PROBLEM DESCRIPTION:
Determine which lines of the records include the word "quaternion", and copy them.

Records contained in a dataset:
- - -
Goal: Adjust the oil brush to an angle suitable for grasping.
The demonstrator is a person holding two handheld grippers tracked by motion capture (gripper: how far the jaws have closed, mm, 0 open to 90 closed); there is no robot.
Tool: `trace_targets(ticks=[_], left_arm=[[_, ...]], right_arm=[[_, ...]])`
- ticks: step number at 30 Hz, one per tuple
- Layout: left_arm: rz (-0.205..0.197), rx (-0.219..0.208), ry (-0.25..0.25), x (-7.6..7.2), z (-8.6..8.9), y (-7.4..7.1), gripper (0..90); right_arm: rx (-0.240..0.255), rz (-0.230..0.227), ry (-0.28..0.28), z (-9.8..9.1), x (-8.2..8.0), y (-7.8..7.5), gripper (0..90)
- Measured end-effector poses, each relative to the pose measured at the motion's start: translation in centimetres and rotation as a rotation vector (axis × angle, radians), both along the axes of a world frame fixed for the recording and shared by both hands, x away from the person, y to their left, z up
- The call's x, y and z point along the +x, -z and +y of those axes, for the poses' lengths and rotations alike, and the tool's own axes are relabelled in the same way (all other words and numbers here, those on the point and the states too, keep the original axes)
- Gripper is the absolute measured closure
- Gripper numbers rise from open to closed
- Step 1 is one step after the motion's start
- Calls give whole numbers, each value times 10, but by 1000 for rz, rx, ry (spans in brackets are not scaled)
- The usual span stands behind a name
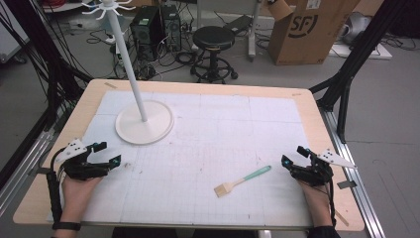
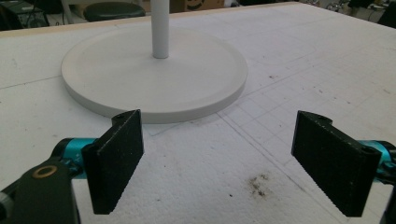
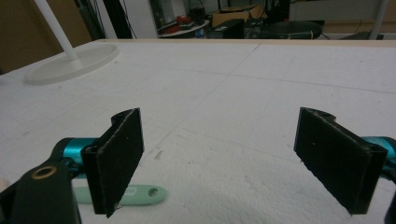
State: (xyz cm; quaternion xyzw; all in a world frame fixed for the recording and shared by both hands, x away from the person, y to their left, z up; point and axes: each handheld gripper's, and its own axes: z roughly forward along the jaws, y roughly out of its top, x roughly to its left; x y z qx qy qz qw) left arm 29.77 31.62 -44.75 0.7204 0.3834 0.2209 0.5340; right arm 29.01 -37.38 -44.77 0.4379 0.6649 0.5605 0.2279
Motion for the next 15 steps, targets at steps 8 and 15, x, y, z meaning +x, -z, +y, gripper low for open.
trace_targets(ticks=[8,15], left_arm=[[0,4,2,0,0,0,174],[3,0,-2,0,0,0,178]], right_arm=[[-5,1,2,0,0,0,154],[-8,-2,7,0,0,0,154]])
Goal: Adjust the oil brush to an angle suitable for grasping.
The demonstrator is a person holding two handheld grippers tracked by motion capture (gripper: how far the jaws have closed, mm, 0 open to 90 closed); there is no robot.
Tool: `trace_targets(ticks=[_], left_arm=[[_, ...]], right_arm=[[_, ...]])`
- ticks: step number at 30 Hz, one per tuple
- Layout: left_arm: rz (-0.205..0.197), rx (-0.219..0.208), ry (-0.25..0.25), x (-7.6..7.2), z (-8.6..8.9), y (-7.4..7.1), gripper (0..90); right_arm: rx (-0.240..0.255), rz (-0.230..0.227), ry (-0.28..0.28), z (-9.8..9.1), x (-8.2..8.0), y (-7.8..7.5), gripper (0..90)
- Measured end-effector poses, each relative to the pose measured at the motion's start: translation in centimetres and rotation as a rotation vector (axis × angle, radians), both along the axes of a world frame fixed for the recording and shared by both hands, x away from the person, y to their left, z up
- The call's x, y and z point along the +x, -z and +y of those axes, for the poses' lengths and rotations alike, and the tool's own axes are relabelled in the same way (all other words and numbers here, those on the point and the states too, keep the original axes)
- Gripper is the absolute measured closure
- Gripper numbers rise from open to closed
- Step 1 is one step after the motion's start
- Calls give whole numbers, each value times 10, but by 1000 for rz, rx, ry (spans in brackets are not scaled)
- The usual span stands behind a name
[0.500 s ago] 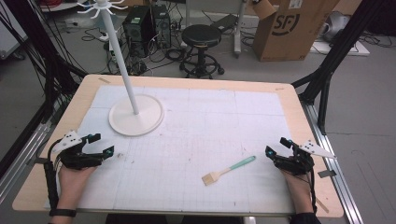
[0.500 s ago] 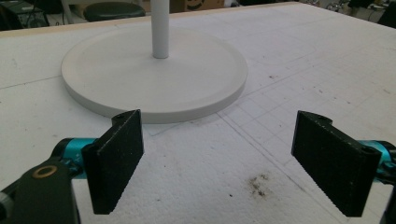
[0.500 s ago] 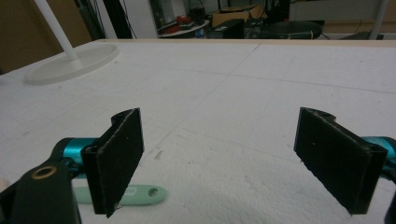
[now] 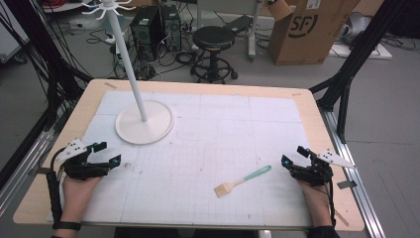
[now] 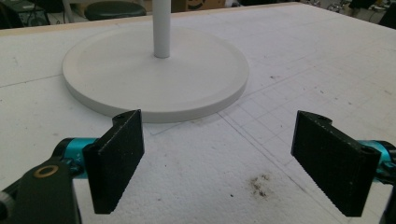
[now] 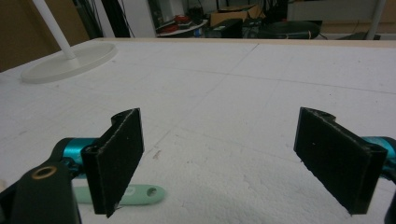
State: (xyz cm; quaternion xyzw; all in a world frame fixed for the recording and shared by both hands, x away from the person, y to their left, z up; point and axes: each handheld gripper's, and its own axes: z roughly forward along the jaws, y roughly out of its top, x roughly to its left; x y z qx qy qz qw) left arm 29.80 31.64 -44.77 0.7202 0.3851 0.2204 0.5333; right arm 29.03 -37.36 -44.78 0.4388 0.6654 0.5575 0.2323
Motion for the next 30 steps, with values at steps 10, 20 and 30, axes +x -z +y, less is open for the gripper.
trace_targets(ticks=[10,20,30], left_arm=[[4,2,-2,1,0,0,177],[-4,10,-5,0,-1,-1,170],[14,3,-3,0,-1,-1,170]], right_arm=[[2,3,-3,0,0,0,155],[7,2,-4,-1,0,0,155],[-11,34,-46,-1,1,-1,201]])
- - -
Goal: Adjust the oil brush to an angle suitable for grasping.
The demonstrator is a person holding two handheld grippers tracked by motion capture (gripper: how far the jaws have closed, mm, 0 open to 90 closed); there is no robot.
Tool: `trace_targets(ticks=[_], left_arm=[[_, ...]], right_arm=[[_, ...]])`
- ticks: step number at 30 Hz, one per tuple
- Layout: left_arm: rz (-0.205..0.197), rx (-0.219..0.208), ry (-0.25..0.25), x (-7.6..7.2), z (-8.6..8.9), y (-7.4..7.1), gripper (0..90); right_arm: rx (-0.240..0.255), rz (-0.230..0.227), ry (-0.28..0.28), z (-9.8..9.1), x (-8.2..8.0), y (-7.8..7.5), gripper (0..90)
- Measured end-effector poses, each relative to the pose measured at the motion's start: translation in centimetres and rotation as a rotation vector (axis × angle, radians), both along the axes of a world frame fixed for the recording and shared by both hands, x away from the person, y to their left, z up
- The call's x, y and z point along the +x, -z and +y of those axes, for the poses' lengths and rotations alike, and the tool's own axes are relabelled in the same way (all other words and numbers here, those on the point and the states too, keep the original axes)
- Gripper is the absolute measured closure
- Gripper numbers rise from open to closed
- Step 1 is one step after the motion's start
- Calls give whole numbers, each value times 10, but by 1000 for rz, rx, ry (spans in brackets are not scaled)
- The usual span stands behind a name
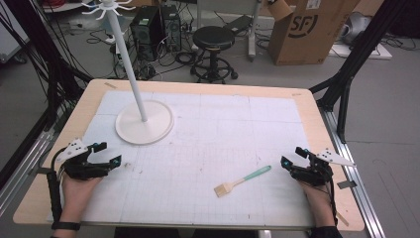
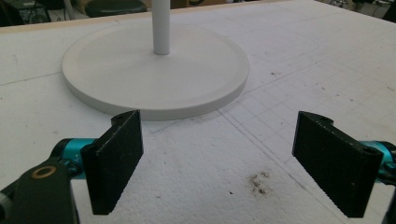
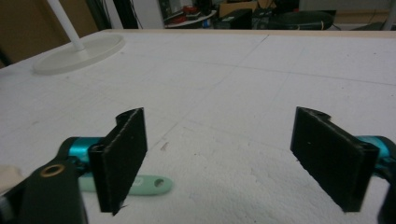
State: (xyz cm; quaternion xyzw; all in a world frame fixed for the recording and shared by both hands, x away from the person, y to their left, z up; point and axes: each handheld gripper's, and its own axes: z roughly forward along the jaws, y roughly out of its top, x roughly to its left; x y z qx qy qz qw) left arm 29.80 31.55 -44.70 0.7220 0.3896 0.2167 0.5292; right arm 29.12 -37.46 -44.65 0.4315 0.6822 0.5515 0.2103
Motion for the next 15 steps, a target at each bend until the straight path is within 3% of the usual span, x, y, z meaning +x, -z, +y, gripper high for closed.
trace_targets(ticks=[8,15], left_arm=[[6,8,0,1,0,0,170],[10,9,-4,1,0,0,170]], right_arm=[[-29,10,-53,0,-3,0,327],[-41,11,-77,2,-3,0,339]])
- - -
PROBLEM SOLUTION:
State: (xyz cm; quaternion xyzw; all in a world frame fixed for the recording and shared by both hands, x away from the person, y to their left, z up; point and axes: each handheld gripper's, and its own axes: z roughly forward along the jaws, y roughly out of its top, x roughly to its left; x y z qx qy qz qw) left arm 29.77 31.62 -44.75 0.7204 0.3834 0.2209 0.5340; right arm 29.01 -37.38 -44.77 0.4379 0.6649 0.5605 0.2279
State: (xyz cm; quaternion xyzw; all in a world frame fixed for the recording and shared by both hands, x away from the person, y to their left, z up; point and axes: each handheld gripper's, and its own axes: z roughly forward along the jaws, y roughly out of its top, x roughly to its left; x y z qx qy qz qw) left arm 29.80 31.64 -44.77 0.7202 0.3851 0.2204 0.5333; right arm 29.03 -37.36 -44.78 0.4388 0.6654 0.5575 0.2323
State: (xyz cm; quaternion xyzw; all in a world frame fixed for the recording and shared by both hands, x away from the person, y to their left, z up; point and axes: each handheld gripper's, and its own axes: z roughly forward along the jaws, y roughly out of its top, x roughly to its left; x y z qx qy qz qw) left arm 29.80 31.55 -44.70 0.7220 0.3896 0.2167 0.5292; right arm 29.12 -37.46 -44.65 0.4315 0.6822 0.5515 0.2103

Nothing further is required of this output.